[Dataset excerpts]
◇ ◇ ◇ ◇ ◇ ◇ ◇

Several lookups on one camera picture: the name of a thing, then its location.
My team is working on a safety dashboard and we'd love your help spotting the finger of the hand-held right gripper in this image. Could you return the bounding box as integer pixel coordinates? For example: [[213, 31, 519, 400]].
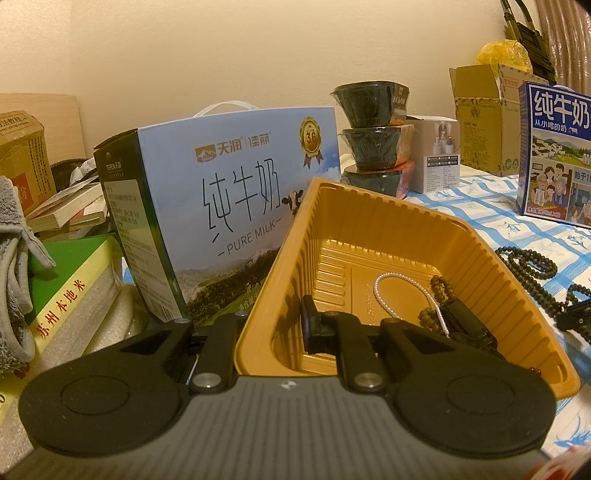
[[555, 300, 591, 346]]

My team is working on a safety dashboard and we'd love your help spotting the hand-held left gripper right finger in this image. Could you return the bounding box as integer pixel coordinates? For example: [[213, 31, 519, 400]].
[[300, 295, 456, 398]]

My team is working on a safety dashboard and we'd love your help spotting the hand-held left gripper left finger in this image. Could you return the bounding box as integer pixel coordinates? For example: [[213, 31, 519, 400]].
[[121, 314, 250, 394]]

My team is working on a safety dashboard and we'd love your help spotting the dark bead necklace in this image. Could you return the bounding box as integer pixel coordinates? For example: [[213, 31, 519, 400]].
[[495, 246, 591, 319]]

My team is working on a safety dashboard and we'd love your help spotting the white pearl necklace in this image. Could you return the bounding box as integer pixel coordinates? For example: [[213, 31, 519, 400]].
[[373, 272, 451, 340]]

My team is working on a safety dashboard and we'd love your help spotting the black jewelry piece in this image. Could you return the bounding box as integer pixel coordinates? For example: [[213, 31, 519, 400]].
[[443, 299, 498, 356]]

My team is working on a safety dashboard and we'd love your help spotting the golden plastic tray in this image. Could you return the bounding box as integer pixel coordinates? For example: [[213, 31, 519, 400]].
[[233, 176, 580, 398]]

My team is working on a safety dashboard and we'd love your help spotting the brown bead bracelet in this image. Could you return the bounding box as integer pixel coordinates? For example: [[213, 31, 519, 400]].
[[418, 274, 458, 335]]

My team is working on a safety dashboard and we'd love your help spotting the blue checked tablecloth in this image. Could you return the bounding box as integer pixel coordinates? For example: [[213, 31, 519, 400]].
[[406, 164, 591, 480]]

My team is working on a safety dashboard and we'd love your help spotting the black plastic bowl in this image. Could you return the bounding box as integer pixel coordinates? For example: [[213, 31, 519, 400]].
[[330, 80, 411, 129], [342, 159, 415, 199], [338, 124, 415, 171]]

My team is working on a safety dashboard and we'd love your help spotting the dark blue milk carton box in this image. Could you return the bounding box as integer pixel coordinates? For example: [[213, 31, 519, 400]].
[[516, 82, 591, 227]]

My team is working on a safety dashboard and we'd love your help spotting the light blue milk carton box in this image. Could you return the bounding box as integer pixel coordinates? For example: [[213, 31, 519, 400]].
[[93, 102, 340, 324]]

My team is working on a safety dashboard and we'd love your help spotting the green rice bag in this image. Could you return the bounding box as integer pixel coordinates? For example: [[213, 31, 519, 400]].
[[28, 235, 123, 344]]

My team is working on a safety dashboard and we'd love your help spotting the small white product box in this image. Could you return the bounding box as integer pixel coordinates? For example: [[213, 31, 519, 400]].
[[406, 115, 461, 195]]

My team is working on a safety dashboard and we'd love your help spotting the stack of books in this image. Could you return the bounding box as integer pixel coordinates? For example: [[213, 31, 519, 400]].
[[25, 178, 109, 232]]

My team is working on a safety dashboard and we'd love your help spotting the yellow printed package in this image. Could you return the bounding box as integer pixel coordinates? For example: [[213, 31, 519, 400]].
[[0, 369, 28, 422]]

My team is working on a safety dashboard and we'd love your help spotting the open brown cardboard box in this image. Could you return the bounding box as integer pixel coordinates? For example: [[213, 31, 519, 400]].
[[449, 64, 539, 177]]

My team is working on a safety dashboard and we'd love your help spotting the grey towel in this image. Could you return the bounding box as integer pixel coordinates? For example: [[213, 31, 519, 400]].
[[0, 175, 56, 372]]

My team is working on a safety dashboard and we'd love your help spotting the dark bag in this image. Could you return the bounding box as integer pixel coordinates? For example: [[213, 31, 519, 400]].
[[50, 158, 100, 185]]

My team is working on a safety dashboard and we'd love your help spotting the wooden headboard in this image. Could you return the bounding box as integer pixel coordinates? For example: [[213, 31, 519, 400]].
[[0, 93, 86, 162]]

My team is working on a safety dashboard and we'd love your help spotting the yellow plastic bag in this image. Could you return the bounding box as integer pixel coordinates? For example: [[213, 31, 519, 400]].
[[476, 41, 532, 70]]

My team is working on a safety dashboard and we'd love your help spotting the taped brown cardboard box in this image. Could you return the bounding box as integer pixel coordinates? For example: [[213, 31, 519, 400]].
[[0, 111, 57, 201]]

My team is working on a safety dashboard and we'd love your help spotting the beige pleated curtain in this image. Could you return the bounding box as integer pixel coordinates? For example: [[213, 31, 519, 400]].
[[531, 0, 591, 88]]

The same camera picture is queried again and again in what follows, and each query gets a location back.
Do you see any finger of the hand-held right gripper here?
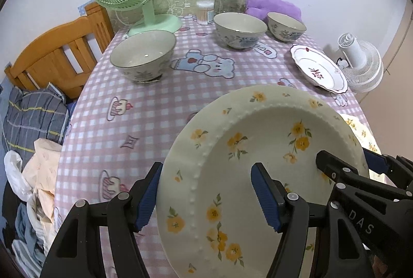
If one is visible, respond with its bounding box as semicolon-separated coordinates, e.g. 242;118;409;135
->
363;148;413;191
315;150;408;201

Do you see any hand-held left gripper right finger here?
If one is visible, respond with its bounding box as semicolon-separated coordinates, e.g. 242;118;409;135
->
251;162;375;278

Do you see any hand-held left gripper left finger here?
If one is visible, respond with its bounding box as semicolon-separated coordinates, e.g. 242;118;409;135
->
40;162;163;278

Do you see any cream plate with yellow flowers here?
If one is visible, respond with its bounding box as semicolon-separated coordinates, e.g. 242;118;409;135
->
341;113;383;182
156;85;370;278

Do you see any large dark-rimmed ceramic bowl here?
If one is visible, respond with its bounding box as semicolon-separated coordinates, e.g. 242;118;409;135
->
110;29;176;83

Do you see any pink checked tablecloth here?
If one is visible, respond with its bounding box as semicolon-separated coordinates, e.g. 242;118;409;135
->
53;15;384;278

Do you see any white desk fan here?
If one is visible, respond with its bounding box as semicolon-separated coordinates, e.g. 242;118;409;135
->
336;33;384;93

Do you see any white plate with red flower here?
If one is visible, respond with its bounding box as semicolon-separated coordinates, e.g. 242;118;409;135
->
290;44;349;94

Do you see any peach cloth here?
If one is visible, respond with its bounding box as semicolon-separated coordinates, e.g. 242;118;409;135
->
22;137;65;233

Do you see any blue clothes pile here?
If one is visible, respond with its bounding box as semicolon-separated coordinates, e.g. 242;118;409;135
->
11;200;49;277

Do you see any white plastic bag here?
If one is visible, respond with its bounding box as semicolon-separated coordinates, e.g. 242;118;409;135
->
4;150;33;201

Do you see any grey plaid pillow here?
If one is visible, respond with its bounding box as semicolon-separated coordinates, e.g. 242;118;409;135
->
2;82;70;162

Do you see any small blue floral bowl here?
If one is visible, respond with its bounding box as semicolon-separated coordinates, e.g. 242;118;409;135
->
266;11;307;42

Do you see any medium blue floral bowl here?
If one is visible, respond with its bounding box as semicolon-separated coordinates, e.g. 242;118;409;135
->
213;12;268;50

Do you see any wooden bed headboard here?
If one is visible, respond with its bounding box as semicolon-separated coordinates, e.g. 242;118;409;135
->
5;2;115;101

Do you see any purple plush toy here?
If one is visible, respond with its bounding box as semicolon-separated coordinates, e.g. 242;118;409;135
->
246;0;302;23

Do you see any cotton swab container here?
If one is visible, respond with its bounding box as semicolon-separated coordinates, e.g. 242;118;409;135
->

◇ ◇ ◇ ◇ ◇ ◇ ◇

What is being asked: When a line of the records has the word "location", pick it out and copy it.

Response:
Several lookups on one camera picture: the name of a thing, then its location.
The same camera picture is queried again and again in what follows, and each query gets a location back.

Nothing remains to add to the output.